Netflix, one of the best-known entertainment brands, has decided to split services. The old Netflix will become just video streaming whereas the beloved DVD-by-mail service is to be redubbed Qwikster. The new service will also offer video game rentals.
Netflix CEO Reed Hastings, in a note to customers, said the divorce is necessary and best for the Los Gatos, Calif.-based company.
There's no question Netflix is responding to a problem, brands specialist Clive Chajet told IBTimes. The best way to communicate with their target audience is to change the name.
Now the stock market and Netflix's millions of customers will have their vote. Here are three reasons why it acted now:
Netflix's shares have fallen too much. In the past three months, including the period during which the company announced new charges for subscriptions that boosted fees, the shares have lost 37 percent of their value. On Friday, they closed at only $155.19.
Netflix shares set a 52-week high of $304.79 in July. That was their peak since the company's 2002 IPO and perhaps was too high.
The fall leaves the company with enterprise value of $8 billion, which could tempt a bidder seeking its rich customer base. Nearly 90 percent of Netflix shares is owned by large institutions.

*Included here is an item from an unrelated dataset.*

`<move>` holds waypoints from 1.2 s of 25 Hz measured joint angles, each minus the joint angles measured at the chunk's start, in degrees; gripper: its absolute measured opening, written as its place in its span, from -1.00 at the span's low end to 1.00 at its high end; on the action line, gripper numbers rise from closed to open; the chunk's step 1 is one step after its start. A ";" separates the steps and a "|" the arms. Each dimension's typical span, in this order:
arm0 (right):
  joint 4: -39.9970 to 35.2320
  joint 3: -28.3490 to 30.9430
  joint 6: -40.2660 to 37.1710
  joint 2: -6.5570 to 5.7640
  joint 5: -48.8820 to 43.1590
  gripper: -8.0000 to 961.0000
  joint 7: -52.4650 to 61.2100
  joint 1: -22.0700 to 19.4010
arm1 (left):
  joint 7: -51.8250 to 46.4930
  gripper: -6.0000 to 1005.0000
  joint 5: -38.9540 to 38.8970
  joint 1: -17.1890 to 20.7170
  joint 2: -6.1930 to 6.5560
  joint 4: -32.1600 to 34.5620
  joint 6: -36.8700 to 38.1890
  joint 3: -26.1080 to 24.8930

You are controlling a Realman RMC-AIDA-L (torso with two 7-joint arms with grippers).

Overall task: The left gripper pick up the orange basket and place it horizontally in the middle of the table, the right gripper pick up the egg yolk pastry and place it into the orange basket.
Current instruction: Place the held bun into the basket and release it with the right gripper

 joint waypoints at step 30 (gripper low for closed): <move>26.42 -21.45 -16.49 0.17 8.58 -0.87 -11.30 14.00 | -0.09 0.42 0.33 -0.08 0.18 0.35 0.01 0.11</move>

Other entertainment services are flourishing. Netflix may claim about 25 million subscribers, which doesn't include how many cancelled following recent price hikes, but other sites are doing well, including Hulu, itself for sale by its media owners; free media and special for-pay services offered by the cable providers like Comcast and TimeWarner, as well as specialized services like Verizon Communications' FiOs.
Netflix, which still counted so much on the U.S. Postal Service under a formula adopted more than a decade ago, needed to find a way to boost prices without annoying its customers. Other services, such as Sirius XM Radio, the for-pay radio service, have just announced their first increases in years and seem to be succeeding.
Amazon, too offers streaming, and is not suffering at all. Apple has Apple TV.
Taking advantage of fourth quarter sales. By custom, the fourth quarter is huge in the media business. Hollywood releases major new titles for next year's Oscars. Titles released earlier in the year go to DVD. And the TV broadcasters generally launch their fall seasons with new shows.
If Netflix wants to maintain its grasp on the market, the company needed to act now, especially since Hastings promises the split between Netflix and Qwikster will take place in a few weeks.
Subscription fees, renewals and customer numbers will prove if the move will work. CEO Hastings, a Facebook director, will need all the help he can muster from his friends in living rooms and on laptops.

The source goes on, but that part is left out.